Wind prevails as Spain’s main energy source

Spain's grid operator Red Electrica De Espana has revealed that the country's main energy source is now wind and has helped cut its emissions by 23.1%.

Announcing the findings in a preliminary report, the figures showed that wind power has been, for the first time ever, the technology that contributed most to the annual electricity demand coverage (with a share of 21.1% compared to 18.1% in 2012), reaching the same level as nuclear which contributed 21% (22.1% in 2012).

Driving renewable energy generation further, hydroelectric energy doubled its contribution to 14.4% in 2013, compared to 7.7% in 2012.

Having seen its contribution to the grid fall from 35.3% in 2010 to 31.9% in 2012, renewable energy has soared this year, contributing 42.4%.

Last year’s increase has been largely due to the high rainfall recorded, increasing the share of renewable energy in the coverage of demand by 10.5 percentage points higher than the previous year.

The report states: “Throughout 2013, the all-time highs of wind power production were exceeded. On February 6, wind power recorded a new maximum of instantaneous power with 17,056 MW at 3:49 pm (2.5% up on the previous record registered in April 2012), and that same day the all-time maximum for hourly energy was also exceeded reaching 16,918 MWh”.

Similarly, in January, February, March and November wind power generation was the technology that made the largest contribution towards the total energy production of the system.

Meanwhile, the contribution of coal-fired and combined cycle power stations were down 14.6% and 9.6% respectively, compared to 19.3% and 14.1% in 2012.

The increase in renewable energy generation in 2013, compared to the previous year, has reduced CO2 emissions of the electricity sector on the Spanish peninsula to 61.4 million tonnes, 23.1% lower than in 2012.

December 2013 was also a record-breaking period for wind power in the UK, with more electricity generated from wind than in any other month.

During December, a total of 2,841,080 megawatt hours (MWh) of electricity were generated by wind power for the National Grid – enough to power more than 5.7 million British homes.
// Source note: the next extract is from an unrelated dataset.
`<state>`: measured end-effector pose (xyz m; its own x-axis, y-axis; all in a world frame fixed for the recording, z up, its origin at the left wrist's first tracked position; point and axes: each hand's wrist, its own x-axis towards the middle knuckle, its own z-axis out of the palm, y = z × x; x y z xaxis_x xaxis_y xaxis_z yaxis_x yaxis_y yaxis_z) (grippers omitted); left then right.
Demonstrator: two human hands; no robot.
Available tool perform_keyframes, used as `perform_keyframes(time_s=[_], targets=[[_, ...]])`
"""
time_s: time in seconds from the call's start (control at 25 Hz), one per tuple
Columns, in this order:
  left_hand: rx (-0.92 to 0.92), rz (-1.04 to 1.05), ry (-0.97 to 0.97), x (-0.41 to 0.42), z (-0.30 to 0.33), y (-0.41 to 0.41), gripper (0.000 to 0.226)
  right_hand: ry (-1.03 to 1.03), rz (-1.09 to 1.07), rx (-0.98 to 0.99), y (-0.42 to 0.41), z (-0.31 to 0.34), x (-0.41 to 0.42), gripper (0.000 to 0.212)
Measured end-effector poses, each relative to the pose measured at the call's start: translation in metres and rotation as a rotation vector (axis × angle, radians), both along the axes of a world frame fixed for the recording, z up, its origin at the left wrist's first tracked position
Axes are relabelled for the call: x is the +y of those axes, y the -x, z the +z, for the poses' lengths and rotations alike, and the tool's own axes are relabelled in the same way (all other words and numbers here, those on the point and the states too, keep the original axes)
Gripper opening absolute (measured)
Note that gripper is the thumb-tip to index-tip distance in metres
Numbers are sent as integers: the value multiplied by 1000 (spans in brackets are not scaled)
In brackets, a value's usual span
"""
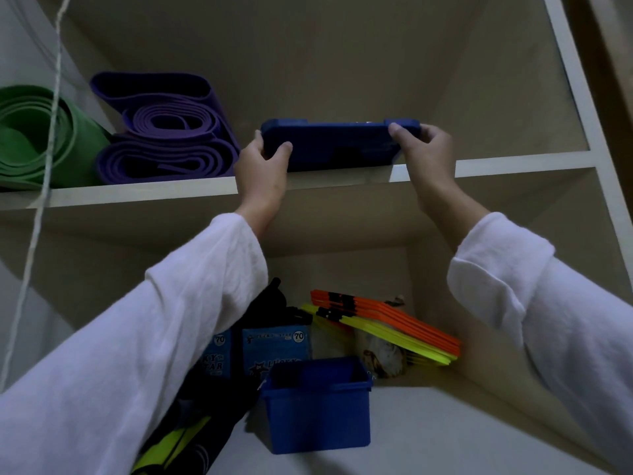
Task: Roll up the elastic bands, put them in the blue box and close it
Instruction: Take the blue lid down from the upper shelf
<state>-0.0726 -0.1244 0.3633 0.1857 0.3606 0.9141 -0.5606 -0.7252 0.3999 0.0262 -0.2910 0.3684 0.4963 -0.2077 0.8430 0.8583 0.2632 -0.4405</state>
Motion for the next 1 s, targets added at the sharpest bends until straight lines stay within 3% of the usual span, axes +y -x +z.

Overall, wind power supplied 10% of Britain’s total electricity demand for homes, businesses and factories.

The figures from Spain and the UK will reassure the UK Government who recently increased support for offshore wind, with Deputy Prime Minister Nick Clegg claiming its strategy will help keep Britain the world leader in “one of the most important industries of the 21st Century”.

In December, the Government announced that financial support for offshore wind would be increased by £5 per megawatt hour, from £135/MWh to £140/MWh.